In assignment A#2 you are asked to make the display window scalable (e.g., by dragging one of its corners).
But you don't want your carefully designed fantasy polygon to be distorted -- just scale it uniformly to the largest size that fits into the given window.
Thus you have to determine what is the largest rectangle with the aspect ratio of your original drawing window (= square) that fits into the given window.
If we were to just scale the x- and y-directions individually, so that the content of window completely fills the viewport, we might get affine distortions, if the aspect ratios of window and viewport are different. To avoid such distortion, we choose the smaller of the two scale factors and apply it uniformly to both axes.

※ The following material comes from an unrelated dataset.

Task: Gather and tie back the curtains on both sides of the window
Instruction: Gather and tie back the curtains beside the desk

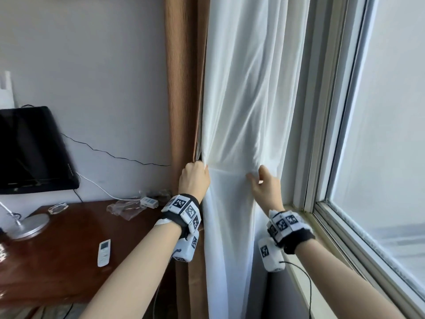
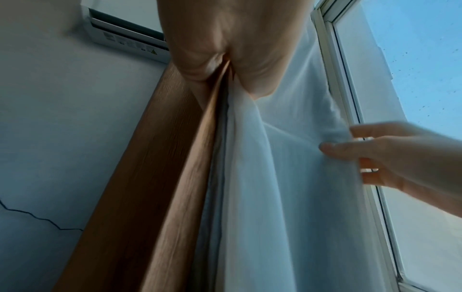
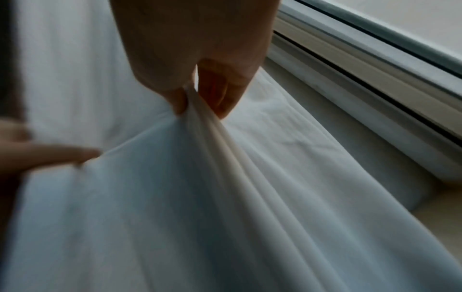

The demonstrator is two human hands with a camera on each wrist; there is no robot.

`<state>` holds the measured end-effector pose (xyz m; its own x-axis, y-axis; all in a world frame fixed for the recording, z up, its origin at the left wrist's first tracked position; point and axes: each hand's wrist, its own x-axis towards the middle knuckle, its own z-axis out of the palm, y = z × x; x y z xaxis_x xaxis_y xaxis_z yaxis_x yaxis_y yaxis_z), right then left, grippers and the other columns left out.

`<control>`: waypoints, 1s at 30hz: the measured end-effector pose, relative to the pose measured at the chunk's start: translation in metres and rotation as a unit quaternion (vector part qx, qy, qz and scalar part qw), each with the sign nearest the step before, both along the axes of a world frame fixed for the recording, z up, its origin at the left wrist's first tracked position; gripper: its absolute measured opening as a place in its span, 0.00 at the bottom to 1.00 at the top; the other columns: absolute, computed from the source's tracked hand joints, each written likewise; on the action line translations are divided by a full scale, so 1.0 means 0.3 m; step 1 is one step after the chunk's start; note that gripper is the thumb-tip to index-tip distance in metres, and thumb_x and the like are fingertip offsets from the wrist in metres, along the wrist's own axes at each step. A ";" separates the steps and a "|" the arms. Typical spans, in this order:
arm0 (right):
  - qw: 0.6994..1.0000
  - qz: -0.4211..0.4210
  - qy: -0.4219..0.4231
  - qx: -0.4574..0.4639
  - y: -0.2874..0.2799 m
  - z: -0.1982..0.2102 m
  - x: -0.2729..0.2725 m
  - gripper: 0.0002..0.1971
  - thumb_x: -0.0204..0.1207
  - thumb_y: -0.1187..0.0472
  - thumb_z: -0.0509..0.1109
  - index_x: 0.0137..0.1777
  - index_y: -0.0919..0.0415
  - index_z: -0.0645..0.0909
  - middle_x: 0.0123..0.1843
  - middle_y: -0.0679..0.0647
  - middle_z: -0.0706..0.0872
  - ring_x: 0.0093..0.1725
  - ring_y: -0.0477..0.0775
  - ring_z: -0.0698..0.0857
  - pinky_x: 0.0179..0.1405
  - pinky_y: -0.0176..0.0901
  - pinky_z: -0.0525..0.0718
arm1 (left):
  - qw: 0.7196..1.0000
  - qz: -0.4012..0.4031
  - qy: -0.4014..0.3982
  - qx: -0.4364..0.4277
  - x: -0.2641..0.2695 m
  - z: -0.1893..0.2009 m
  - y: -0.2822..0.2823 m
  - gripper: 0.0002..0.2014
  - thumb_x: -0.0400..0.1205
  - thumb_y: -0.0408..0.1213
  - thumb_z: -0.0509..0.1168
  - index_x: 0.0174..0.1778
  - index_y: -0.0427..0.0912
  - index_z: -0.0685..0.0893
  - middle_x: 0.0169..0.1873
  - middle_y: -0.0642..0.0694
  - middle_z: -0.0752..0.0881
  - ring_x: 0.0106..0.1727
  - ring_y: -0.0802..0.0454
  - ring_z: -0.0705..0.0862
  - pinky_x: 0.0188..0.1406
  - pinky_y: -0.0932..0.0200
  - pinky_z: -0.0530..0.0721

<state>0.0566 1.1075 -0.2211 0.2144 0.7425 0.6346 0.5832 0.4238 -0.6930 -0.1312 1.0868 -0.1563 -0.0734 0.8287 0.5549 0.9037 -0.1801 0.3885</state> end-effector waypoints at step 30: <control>0.958 0.001 0.223 -0.178 0.144 0.077 0.103 0.42 0.63 0.44 0.79 0.74 0.54 0.65 0.68 0.52 0.74 0.70 0.54 0.74 0.63 0.43 0.78 | 0.991 -0.103 0.006 -0.089 0.029 0.026 0.001 0.13 0.84 0.36 0.59 0.47 0.27 0.79 0.50 0.25 0.82 0.55 0.25 0.81 0.53 0.44 0.80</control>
<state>0.0876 1.1507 -0.1979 0.4031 0.8959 0.1869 0.1948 0.1156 -0.9740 -0.1226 1.0872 -0.1484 0.1129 0.9105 0.3978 0.8595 -0.2904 0.4207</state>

To gain independence and abstraction of the actual display device, we calculate the necessary transformation in steps:
Window (a selected 2D piece of your original sceene) ==> NDC (normalized Device coordinates: 0,0 to 1,1 ) ==> Viewport (area on display, e.g. in pixel addresses).

## Crucial Concepts from Last Lecture (and Mini-Quiz Answers):

Fill in the polygon based on "Non-Zero Winding Number". ==> Orientation plays no role! (Starting point plays no role either).
Practical hint: draw some orientation onto the polygon contour if it is not already given. Label fields with winding numbers. Check that adjacent fields differ by exactly ONE.

How many DOFs are there for the specification of all possible ...

• line segments in 2D: ( 4 )
• arbitrary n-gons in 2D: ( 2n )
• rectangles in 2D: ( 5 )
• infinitely long lines in 2D: ( 2 )
• spheres in 3D: ( 4 )
• planes in 3D: ( 3 )
Picking:
Find what is under the cursor!  ( Like target shooting in a CG game:  How do you know what, if anything, you hit with your blaster ? )
A#2: Test each polygon vertex whether it is "close enough" (+/- 2-3 pixels) to the mouse!

Various possible bounds:
Axis-aligned bounding boxes (AABB):  most often used, easy to compute, can be somewhat wasteful.
Optimally oriented bounding boxes (OOBB)
:  are more efficient but more difficult to determine.
Bounding circles or spheres: have rotation-independent size, but are not so easy to find either.
Convex hulls: can be constructed efficiently, but may have many vertices, --> loss of efficiency.

# Scene Hierarchy, Instantiations, Compound Transformations

Now we want to build complex scenes with more than just one polygon!
How should we "describe" a complex world model in the computer ?  -- for instance: a Boeing 747: ~ 4 000 000 identifyable parts?.  -- or a battle scene in StarWars?
Use hierarchically nested groups of objects (and of other groups) with relative transformations.
An object or group of objects can be instantiated multiple times -- in different places, with different orientations, and different scales.
Benefits:  Managing complexity, abstraction, structure, re-use of objects, easy searching and editing, reducing the rendering work, ...

### Hierarchical Scene Composition and Description (Houses on a Hill)

NEXT TIME ...

Study: ( i.e., try to understand fully, so that you can answer questions on an exam):
Shirley, 2nd Ed: Ch 6.1, 6.3.

## Programming Assignment 2:

Assignment #2 is due (electronically submitted) before Thursday 2/12, 11:00pm.

I strongly recommend that you should be done with your assignments by Wednesday,
so that you can then focus on the new one and pay attention to what I might say in class about it.
The "extension" to Thursday should only be seen as an emergency measure.